_AIM OF THE EXERCISE_: An exact transcription of the data below, complete and unaltered, is the expected answer.

_DATASET RECORDS_:
+ + + + + + +
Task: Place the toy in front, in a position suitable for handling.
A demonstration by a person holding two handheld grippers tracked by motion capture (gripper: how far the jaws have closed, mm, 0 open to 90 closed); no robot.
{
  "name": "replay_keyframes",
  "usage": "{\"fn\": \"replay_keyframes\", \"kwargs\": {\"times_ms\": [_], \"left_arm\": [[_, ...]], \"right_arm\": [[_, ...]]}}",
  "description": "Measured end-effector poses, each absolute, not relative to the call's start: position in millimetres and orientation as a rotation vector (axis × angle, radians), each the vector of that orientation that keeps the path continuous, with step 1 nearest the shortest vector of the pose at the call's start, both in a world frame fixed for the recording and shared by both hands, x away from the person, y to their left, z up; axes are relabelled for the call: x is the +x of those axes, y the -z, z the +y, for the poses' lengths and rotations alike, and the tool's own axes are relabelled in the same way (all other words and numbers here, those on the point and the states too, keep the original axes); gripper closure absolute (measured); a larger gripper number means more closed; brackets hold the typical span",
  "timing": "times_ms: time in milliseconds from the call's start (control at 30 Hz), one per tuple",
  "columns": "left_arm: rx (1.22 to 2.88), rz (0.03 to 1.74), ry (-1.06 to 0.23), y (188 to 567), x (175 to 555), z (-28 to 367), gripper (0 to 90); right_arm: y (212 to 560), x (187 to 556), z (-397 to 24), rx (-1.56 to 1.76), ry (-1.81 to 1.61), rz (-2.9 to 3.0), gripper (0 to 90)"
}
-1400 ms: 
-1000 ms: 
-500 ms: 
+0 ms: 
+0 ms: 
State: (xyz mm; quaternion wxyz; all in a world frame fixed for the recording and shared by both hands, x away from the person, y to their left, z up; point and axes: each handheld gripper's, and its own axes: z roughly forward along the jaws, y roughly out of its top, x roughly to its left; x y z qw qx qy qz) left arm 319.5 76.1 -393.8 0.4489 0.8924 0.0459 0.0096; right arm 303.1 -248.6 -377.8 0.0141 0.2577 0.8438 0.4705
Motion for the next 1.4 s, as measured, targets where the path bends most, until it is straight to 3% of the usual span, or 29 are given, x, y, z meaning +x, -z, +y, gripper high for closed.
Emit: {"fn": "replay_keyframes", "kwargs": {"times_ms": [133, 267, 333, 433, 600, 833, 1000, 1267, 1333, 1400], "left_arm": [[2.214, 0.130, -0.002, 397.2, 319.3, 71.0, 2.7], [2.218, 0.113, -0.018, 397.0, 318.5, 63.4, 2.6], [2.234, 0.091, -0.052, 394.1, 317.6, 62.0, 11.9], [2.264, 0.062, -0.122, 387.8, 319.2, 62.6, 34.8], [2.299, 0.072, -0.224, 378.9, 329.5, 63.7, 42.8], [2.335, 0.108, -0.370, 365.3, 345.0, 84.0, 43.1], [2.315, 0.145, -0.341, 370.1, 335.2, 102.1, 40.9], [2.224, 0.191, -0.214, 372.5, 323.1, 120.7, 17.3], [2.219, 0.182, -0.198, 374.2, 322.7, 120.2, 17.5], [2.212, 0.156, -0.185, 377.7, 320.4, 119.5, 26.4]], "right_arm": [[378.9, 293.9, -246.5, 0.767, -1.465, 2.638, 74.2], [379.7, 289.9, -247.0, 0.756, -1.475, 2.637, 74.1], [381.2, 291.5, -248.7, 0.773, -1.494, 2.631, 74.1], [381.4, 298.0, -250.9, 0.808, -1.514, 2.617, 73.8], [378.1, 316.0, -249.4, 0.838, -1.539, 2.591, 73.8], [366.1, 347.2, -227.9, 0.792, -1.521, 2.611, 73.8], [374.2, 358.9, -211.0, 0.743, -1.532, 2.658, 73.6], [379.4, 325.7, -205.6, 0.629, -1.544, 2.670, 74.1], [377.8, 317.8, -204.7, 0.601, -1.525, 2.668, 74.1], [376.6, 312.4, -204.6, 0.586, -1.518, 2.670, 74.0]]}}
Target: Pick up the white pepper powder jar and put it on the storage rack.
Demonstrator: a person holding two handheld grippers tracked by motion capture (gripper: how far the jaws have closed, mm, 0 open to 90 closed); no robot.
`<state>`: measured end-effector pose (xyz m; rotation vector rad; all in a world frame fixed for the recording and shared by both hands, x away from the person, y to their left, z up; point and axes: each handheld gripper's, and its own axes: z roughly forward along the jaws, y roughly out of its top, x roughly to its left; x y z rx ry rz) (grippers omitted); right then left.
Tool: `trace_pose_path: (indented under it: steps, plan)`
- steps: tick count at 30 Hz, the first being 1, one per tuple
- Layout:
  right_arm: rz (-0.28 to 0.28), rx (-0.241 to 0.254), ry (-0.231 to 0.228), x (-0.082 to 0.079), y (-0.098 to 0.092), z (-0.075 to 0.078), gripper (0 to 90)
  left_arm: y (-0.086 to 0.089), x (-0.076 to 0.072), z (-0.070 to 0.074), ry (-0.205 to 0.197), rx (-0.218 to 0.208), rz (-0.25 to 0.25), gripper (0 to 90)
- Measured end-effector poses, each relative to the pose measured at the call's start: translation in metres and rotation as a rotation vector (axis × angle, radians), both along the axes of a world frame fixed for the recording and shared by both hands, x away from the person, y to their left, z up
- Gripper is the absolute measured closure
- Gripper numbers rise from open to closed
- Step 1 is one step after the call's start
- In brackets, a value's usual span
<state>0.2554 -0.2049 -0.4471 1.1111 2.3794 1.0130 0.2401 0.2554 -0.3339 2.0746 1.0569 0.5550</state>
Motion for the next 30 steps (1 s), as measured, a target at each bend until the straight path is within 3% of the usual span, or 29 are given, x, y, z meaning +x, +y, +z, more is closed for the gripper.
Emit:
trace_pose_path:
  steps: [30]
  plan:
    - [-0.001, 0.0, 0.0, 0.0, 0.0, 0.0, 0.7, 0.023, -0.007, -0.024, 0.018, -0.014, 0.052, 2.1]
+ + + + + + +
_TASK SOLUTION_:
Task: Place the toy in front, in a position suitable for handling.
A demonstration by a person holding two handheld grippers tracked by motion capture (gripper: how far the jaws have closed, mm, 0 open to 90 closed); no robot.
{
  "name": "replay_keyframes",
  "usage": "{\"fn\": \"replay_keyframes\", \"kwargs\": {\"times_ms\": [_], \"left_arm\": [[_, ...]], \"right_arm\": [[_, ...]]}}",
  "description": "Measured end-effector poses, each absolute, not relative to the call's start: position in millimetres and orientation as a rotation vector (axis × angle, radians), each the vector of that orientation that keeps the path continuous, with step 1 nearest the shortest vector of the pose at the call's start, both in a world frame fixed for the recording and shared by both hands, x away from the person, y to their left, z up; axes are relabelled for the call: x is the +x of those axes, y the -z, z the +y, for the poses' lengths and rotations alike, and the tool's own axes are relabelled in the same way (all other words and numbers here, those on the point and the states too, keep the original axes); gripper closure absolute (measured); a larger gripper number means more closed; brackets hold the typical span",
  "timing": "times_ms: time in milliseconds from the call's start (control at 30 Hz), one per tuple",
  "columns": "left_arm: rx (1.22 to 2.88), rz (0.03 to 1.74), ry (-1.06 to 0.23), y (188 to 567), x (175 to 555), z (-28 to 367), gripper (0 to 90); right_arm: y (212 to 560), x (187 to 556), z (-397 to 24), rx (-1.56 to 1.76), ry (-1.81 to 1.61), rz (-2.9 to 3.0), gripper (0 to 90)"
}
-1400 ms: 
-1000 ms: 
-500 ms: 
+0 ms: 
+0 ms: 
State: (xyz mm; quaternion wxyz; all in a world frame fixed for the recording and shared by both hands, x away from the person, y to their left, z up; point and axes: each handheld gripper's, and its own axes: z roughly forward along the jaws, y roughly out of its top, x roughly to its left; x y z qw qx qy qz) left arm 319.5 76.1 -393.8 0.4489 0.8924 0.0459 0.0096; right arm 303.1 -248.6 -377.8 0.0141 0.2577 0.8438 0.4705
Motion for the next 1.4 s, as measured, targets where the path bends most, until it is straight to 3% of the usual span, or 29 are given, x, y, z meaning +x, -z, +y, gripper high for closed.
Emit: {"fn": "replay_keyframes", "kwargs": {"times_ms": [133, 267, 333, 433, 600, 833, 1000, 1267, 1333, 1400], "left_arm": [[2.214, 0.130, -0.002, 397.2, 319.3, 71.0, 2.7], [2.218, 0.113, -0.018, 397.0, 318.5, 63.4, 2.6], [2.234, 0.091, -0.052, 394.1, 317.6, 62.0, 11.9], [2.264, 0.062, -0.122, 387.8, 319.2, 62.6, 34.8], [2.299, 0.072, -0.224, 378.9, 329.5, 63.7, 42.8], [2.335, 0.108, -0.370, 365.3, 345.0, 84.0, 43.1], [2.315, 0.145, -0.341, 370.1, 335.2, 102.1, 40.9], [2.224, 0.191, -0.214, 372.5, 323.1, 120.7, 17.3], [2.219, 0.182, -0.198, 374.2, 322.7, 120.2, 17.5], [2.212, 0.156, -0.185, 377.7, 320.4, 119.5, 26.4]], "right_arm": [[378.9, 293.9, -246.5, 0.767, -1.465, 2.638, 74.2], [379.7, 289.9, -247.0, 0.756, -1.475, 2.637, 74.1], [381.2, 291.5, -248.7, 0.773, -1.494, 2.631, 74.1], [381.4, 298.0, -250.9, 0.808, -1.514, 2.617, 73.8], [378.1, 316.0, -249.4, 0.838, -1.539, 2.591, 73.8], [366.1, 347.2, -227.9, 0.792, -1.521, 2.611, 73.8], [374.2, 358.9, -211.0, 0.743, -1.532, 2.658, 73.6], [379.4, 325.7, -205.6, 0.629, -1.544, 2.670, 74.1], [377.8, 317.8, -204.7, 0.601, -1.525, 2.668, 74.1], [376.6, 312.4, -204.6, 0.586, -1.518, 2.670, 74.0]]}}
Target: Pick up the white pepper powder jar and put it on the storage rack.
Demonstrator: a person holding two handheld grippers tracked by motion capture (gripper: how far the jaws have closed, mm, 0 open to 90 closed); no robot.
`<state>`: measured end-effector pose (xyz m; rotation vector rad; all in a world frame fixed for the recording and shared by both hands, x away from the person, y to their left, z up; point and axes: each handheld gripper's, and its own axes: z roughly forward along the jaws, y roughly out of its top, x roughly to its left; x y z rx ry rz) (grippers omitted); right then left.
Tool: `trace_pose_path: (indented under it: steps, plan)`
- steps: tick count at 30 Hz, the first being 1, one per tuple
- Layout:
  right_arm: rz (-0.28 to 0.28), rx (-0.241 to 0.254), ry (-0.231 to 0.228), x (-0.082 to 0.079), y (-0.098 to 0.092), z (-0.075 to 0.078), gripper (0 to 90)
  left_arm: y (-0.086 to 0.089), x (-0.076 to 0.072), z (-0.070 to 0.074), ry (-0.205 to 0.197), rx (-0.218 to 0.208), rz (-0.25 to 0.25), gripper (0 to 90)
- Measured end-effector poses, each relative to the pose measured at the call's start: translation in metres and rotation as a rotation vector (axis × angle, radians), both along the axes of a world frame fixed for the recording and shared by both hands, x away from the person, y to their left, z up
- Gripper is the absolute measured closure
- Gripper numbers rise from open to closed
- Step 1 is one step after the call's start
- In brackets, a value's usual span
<state>0.2554 -0.2049 -0.4471 1.1111 2.3794 1.0130 0.2401 0.2554 -0.3339 2.0746 1.0569 0.5550</state>
Motion for the next 30 steps (1 s), as measured, a target at each bend until the straight path is within 3% of the usual span, or 29 are given, x, y, z meaning +x, +y, +z, more is closed for the gripper.
Emit:
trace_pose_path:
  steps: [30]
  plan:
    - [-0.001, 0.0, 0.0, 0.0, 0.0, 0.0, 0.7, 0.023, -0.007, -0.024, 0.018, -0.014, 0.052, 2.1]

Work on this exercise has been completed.